Waitress

Adrienne Perlow
Waitress is a film written and directed by the late Adrienne Shelly and is about a woman starting a new life. It's all bathed in the warm glow of a Norman Rockwell painting. As Jenna, Keri Russell plays a depressed waitress at a cozy diner. Her sadness, however, is of the sit-com variety. She's unwilling or unable to do what it takes to convey the depths of despair attendant to a lousy marriage and dead end job. But that failing, coupled with a script no deeper than a thin crust quiche, make this movie about 90 minutes too long.
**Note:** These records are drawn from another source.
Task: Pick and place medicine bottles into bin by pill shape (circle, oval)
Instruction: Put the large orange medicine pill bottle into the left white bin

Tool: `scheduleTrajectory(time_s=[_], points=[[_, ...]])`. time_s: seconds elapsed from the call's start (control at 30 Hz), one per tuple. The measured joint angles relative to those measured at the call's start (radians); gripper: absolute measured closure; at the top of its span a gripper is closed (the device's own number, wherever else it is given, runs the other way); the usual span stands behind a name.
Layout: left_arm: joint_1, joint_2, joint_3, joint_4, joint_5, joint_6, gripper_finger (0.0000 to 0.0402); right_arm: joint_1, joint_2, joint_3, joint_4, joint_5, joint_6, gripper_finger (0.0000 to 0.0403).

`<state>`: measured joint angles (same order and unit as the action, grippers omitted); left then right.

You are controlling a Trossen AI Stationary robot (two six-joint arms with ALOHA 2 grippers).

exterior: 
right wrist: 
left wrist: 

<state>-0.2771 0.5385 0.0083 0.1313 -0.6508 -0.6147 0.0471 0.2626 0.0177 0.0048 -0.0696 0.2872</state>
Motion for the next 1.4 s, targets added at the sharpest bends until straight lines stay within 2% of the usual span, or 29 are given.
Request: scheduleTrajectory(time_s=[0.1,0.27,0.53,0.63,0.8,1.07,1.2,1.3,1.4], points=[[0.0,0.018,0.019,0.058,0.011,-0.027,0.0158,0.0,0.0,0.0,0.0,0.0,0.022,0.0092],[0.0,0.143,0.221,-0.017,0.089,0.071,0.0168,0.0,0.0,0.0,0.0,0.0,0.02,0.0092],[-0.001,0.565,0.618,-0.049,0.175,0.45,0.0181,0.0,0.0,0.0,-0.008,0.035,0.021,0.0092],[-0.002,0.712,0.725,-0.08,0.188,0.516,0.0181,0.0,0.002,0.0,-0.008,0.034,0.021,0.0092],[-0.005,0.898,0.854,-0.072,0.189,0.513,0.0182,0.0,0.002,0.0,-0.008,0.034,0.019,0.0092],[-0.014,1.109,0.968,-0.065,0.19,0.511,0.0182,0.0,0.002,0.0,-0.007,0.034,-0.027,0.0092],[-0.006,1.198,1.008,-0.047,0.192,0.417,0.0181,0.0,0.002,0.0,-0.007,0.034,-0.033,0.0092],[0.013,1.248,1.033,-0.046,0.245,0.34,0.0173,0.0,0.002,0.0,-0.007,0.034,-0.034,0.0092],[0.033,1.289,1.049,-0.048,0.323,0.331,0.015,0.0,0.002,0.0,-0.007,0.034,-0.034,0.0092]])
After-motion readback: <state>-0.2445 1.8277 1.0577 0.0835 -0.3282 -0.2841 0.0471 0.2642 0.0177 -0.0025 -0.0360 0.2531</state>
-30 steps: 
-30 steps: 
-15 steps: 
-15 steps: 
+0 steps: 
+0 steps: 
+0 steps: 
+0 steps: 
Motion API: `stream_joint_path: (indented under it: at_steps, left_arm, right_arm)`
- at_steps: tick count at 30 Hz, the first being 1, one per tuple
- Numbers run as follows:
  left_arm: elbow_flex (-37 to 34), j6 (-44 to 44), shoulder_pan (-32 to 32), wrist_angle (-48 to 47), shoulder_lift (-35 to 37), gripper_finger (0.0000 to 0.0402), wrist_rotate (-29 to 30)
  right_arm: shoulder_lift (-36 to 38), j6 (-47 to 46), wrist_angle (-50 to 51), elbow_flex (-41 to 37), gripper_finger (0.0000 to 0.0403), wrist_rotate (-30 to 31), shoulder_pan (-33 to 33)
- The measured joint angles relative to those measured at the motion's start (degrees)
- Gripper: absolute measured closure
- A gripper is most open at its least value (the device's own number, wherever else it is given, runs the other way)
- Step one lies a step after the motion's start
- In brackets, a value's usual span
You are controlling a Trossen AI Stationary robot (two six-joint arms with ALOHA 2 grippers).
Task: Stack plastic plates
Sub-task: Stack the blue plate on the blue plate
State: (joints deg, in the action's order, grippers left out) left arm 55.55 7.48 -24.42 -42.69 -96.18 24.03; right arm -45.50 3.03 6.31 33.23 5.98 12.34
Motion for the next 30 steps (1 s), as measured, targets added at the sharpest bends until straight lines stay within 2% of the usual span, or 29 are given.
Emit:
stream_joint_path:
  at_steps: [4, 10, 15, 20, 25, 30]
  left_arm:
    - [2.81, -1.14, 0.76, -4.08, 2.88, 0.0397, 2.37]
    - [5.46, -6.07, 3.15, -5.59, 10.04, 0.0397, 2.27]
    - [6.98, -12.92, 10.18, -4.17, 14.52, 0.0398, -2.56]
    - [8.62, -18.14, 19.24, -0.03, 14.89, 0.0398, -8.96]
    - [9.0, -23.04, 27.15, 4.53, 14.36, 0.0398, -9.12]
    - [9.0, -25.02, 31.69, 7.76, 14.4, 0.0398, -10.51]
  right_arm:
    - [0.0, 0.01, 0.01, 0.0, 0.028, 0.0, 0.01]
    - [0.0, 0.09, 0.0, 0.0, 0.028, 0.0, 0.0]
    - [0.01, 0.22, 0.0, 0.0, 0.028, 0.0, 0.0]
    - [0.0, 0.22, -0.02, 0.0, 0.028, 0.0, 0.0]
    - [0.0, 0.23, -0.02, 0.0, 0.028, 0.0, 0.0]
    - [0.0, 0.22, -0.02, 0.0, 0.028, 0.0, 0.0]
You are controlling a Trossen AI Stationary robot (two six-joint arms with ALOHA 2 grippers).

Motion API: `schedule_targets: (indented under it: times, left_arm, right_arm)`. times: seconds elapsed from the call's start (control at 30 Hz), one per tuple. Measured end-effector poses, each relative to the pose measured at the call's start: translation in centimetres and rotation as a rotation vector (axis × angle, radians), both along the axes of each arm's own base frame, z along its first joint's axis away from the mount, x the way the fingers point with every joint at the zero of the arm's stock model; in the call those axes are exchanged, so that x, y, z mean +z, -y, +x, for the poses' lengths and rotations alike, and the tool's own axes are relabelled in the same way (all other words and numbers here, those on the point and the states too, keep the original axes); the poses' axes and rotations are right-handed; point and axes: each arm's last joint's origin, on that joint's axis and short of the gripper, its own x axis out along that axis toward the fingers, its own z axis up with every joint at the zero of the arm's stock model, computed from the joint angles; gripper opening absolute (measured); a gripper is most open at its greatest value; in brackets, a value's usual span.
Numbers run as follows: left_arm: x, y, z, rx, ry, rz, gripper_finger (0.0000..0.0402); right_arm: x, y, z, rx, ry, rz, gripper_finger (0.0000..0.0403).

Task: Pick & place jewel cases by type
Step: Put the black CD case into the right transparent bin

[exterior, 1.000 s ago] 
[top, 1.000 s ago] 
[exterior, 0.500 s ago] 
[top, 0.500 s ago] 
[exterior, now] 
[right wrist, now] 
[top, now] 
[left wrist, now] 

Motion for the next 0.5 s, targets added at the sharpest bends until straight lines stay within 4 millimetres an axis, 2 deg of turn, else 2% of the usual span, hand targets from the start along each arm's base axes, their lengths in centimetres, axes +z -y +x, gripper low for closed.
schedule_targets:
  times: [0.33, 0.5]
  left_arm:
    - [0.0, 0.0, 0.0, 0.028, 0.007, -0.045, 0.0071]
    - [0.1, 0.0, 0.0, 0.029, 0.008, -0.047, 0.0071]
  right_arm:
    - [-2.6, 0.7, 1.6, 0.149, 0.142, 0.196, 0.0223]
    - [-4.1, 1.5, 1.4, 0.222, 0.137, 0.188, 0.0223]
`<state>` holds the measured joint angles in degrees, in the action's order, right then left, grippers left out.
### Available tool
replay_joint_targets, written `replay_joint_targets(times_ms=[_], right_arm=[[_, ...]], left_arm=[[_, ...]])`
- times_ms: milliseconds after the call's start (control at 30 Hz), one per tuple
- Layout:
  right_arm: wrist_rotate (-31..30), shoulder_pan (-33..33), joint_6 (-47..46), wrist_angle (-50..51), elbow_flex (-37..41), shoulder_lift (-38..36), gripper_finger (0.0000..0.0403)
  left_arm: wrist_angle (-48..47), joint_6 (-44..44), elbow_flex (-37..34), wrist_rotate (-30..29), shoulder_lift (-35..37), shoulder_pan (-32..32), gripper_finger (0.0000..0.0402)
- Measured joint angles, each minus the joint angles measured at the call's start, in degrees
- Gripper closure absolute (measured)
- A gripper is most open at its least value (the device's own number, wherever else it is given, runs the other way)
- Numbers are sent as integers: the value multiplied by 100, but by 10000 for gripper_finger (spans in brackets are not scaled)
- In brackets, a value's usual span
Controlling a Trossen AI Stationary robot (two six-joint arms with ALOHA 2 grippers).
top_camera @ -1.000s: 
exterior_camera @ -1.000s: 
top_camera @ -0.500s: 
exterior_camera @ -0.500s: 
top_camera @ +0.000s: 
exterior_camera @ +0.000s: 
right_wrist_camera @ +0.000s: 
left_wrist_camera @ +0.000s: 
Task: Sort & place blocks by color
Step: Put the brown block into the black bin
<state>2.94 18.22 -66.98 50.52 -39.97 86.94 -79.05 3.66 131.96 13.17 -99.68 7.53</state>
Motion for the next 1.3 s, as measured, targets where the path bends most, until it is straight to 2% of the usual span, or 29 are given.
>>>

Perhaps if Special Agent Dale Cooper (Twin Peaks) came strolling into her restaurant in search of the perfect cherry pie, it would have been a smidgeon, no - make that a pinch - better.

It starts off nicely enough with a tabletop of freshly baked treats. Fruit is sliced, bread kneaded and doughy strips carefully laid down by supremely proficient pie-making hands. Jenna is the creative, culinary concoctor behind these one-of-a-kind tarts with ingredients that come to her in a pie-in-the-sky sort of way, right off the top of her head. She dreams up these tartlets and names them accordingly, reflecting vices such as lust and betrayal. After all, she's married to Earl (Jeremy Sisto), a man insensitive to her needs. He's both a selfish lout and vaguely threatening hulk, with an emotional, rather than physical abusiveness. His blindness to her desires culminates with an immature insistence that she promise to love him more than their impending child. As the dutiful wife, she willingly complies to these demands with a robotic drone familiar to any spouse who's ever been on autopilot.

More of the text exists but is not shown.